**Goal of the exercise:** Scan the material for the string "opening" and copy out every line in which it occurs.

**Records provided:**
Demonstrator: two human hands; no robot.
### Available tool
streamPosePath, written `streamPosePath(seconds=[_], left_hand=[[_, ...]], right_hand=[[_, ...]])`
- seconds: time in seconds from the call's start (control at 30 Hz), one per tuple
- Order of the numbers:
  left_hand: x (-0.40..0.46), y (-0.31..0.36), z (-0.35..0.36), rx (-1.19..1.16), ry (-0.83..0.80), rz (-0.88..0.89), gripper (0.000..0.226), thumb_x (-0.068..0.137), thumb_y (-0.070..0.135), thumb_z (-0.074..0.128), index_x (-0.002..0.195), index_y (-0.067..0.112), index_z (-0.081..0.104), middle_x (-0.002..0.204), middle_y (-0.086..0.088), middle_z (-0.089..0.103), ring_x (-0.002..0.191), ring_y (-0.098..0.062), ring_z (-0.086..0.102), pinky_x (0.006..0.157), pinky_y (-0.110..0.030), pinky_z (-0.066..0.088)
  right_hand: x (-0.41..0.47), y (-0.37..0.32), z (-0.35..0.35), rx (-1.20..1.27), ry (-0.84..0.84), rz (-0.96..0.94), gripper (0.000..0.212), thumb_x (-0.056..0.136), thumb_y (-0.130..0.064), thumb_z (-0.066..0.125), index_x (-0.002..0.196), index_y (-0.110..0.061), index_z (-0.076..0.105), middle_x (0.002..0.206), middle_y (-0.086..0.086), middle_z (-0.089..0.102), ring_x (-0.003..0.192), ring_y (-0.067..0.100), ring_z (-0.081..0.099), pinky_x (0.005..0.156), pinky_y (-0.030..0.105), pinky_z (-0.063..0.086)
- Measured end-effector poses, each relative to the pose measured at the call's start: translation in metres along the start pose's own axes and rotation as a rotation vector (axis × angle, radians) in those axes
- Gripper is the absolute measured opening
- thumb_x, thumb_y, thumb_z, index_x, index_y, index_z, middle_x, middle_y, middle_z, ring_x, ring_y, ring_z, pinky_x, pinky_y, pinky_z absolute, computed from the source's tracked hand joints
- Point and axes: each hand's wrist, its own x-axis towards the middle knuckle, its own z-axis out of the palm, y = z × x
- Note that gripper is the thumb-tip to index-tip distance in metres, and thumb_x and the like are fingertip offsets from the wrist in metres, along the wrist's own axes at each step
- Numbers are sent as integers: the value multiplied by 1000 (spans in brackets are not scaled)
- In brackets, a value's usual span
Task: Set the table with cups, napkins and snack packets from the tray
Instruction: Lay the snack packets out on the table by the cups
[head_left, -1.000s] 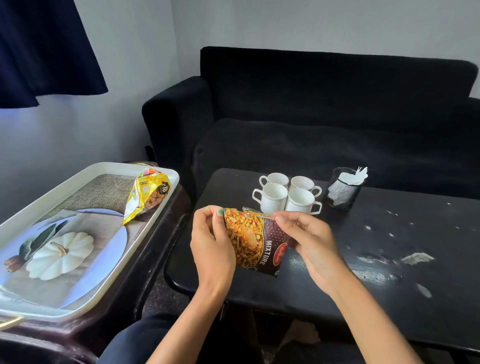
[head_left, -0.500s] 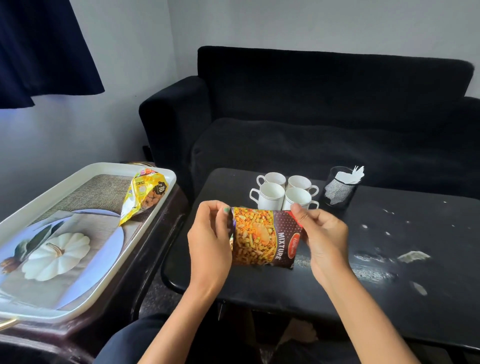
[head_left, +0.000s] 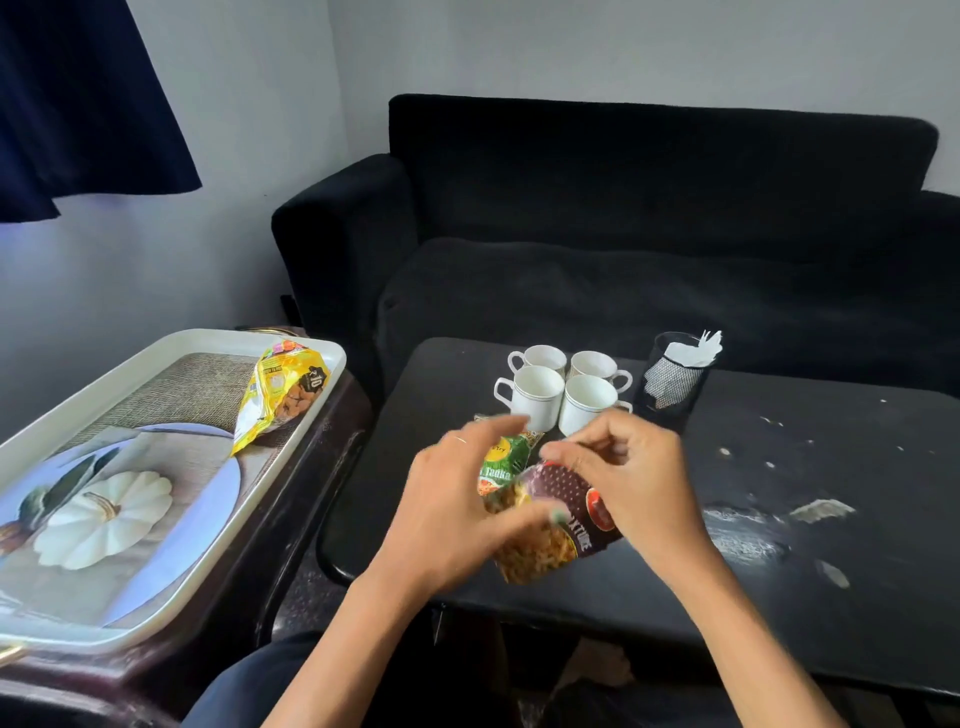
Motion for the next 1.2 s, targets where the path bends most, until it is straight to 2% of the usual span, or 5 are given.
streamPosePath(seconds=[0.13, 0.4, 0.6, 0.83, 1.2], left_hand=[[-1, 0, 15, -87, -263, -142, 51, 62, 61, 78, 103, 34, 64, 96, 16, 72, 89, 4, 65, 83, -33, 55], [4, -4, 14, -534, 136, -337, 32, 66, 43, 81, 82, 17, 74, 78, 1, 76, 76, -14, 73, 70, -31, 60], [8, -3, 14, -895, 300, -605, 24, 81, 35, 71, 86, 11, 72, 78, -9, 76, 65, -22, 74, 48, -24, 54], [10, -8, 32, -902, 38, -544, 33, 95, 39, 52, 106, 13, 69, 96, -7, 76, 89, -23, 74, 79, -35, 59], [11, -30, 44, 173, 18, -262, 44, 95, 41, 48, 137, 30, 43, 147, 10, 37, 135, -15, 26, 105, -39, 35]], right_hand=[[-8, -4, 5, -90, -71, -54, 18, 64, -23, 85, 61, -23, 67, 66, -9, 70, 57, 1, 62, 55, 11, 47], [5, -1, -13, 165, 303, 88, 9, 83, -23, 70, 78, -16, 65, 72, 0, 65, 67, 11, 58, 62, 23, 48], [-5, 9, 4, 328, -51, 557, 35, 80, -29, 72, 111, -16, 62, 104, 1, 70, 96, 16, 66, 82, 37, 54], [-9, 15, 20, 308, -100, 570, 36, 76, -11, 76, 109, -18, 62, 98, 1, 74, 88, 16, 72, 75, 29, 57], [-4, 52, 11, 317, 341, 792, 39, 79, 8, 67, 116, 1, 60, 106, 19, 68, 96, 34, 66, 86, 44, 54]])
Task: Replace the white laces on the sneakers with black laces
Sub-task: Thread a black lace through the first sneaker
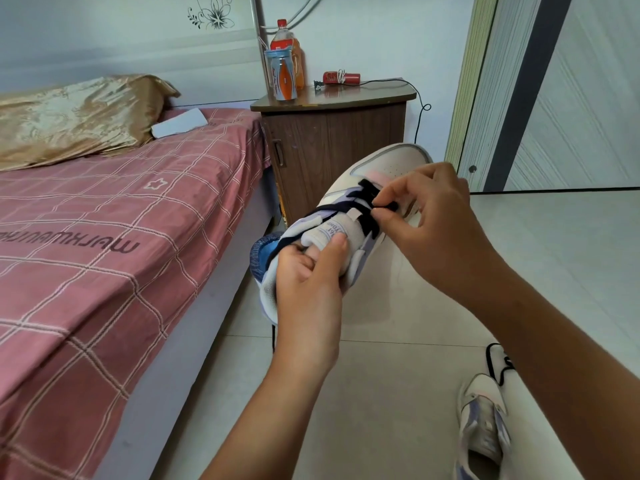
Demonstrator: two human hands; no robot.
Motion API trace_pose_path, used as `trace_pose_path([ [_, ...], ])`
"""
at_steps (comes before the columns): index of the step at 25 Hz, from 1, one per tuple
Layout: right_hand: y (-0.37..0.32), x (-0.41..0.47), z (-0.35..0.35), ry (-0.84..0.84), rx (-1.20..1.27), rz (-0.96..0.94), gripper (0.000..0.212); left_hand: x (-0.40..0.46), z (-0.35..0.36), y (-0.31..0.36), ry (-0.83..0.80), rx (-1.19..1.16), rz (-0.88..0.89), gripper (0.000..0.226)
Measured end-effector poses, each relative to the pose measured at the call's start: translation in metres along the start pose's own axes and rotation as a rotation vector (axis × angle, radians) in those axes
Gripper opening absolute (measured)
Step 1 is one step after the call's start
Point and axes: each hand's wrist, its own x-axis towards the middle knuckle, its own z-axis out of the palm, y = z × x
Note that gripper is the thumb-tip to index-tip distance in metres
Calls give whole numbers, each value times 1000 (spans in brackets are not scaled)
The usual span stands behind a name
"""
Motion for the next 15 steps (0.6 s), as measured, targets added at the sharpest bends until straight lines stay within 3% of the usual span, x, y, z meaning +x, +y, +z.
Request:
trace_pose_path([
  [3,2,2,-7,-7,128,-43,18,2,-1,4,3,33,12,25],
  [6,1,3,-17,36,53,-204,6,3,-4,2,-59,95,16,37],
  [8,-2,3,-16,5,-38,-250,21,0,-3,1,-117,148,14,34],
  [11,-6,4,-17,-85,-200,-237,23,-5,1,-2,-102,247,49,23],
  [15,-12,0,-12,-159,-570,-313,26,-11,6,-8,-134,388,113,34],
])
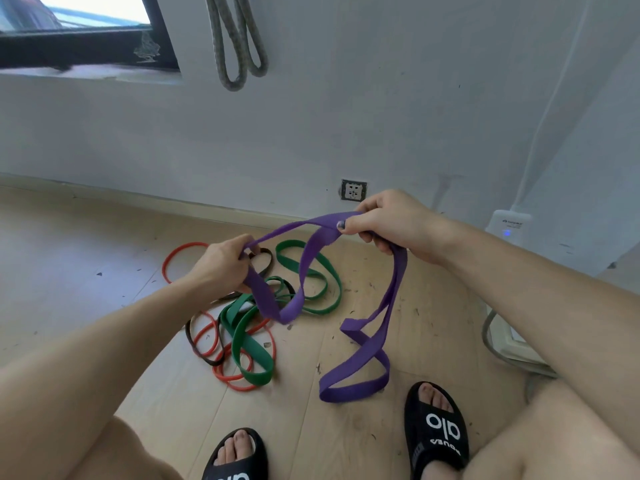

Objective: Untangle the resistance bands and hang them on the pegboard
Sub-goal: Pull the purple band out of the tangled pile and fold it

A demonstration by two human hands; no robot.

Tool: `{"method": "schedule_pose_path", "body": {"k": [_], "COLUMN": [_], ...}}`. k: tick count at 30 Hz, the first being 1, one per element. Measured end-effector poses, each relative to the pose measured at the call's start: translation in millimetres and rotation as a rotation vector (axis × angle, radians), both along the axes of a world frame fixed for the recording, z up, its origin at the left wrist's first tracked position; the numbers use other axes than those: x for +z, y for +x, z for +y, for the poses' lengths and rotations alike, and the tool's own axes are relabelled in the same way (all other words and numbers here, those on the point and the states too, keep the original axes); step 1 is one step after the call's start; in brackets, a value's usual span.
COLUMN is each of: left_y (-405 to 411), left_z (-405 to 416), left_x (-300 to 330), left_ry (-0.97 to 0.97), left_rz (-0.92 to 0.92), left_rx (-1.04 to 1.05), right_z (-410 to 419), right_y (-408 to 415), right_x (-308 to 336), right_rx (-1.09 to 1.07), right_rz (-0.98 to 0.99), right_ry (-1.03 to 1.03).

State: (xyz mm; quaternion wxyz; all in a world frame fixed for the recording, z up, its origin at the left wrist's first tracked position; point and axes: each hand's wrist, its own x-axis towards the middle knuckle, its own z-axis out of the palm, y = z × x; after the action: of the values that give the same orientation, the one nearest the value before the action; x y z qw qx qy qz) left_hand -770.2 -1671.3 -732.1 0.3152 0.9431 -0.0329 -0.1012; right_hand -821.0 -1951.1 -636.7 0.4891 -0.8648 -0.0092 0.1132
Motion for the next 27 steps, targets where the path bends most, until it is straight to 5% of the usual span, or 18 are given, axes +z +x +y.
{"method": "schedule_pose_path", "body": {"k": [15, 24, 27], "left_y": [1, 1, -2], "left_z": [12, 17, 16], "left_x": [-7, 5, 12], "left_ry": [0.350, -0.468, -0.581], "left_rz": [0.073, 0.375, 0.511], "left_rx": [-0.194, 0.405, 0.438], "right_z": [4, 1, 4], "right_y": [5, 7, 8], "right_x": [9, 7, 8], "right_rx": [-0.114, -0.154, -0.140], "right_rz": [0.114, 0.141, 0.150], "right_ry": [0.298, 0.265, 0.270]}}
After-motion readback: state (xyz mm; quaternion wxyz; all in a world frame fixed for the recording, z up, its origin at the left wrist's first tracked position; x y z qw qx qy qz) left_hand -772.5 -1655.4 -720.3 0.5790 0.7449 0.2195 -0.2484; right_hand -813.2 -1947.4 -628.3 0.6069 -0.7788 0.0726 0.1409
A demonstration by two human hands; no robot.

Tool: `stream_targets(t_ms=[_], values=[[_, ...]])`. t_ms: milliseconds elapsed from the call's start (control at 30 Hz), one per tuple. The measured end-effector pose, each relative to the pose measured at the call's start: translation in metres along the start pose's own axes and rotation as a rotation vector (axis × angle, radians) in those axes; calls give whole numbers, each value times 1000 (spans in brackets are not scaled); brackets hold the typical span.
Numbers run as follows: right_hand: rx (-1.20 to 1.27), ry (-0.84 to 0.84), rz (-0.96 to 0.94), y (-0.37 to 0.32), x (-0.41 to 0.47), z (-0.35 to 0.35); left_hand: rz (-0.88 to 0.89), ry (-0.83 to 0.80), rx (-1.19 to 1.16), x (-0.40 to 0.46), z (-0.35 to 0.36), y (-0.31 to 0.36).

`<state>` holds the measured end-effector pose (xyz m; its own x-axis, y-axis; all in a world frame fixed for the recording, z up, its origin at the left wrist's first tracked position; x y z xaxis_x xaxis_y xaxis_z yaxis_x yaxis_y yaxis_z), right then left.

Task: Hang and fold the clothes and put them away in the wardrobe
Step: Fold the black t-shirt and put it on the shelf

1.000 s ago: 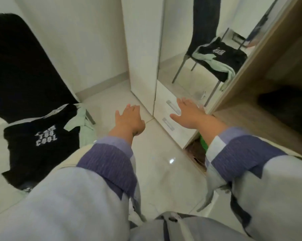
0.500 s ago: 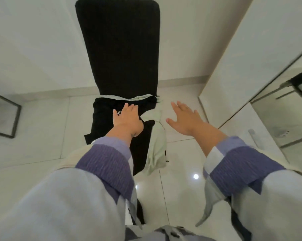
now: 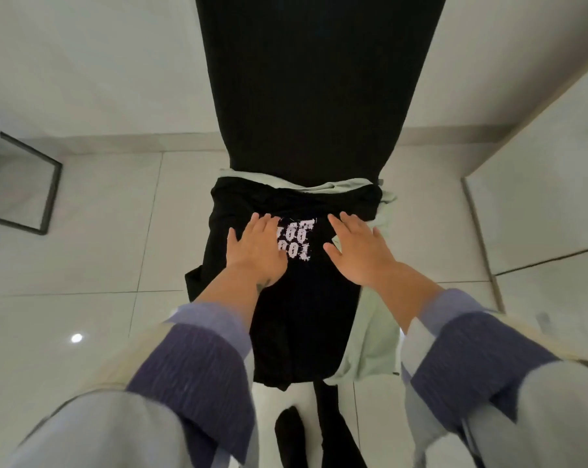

**Answer box:**
- Gripper is the absolute measured opening
Gripper opening absolute (measured)

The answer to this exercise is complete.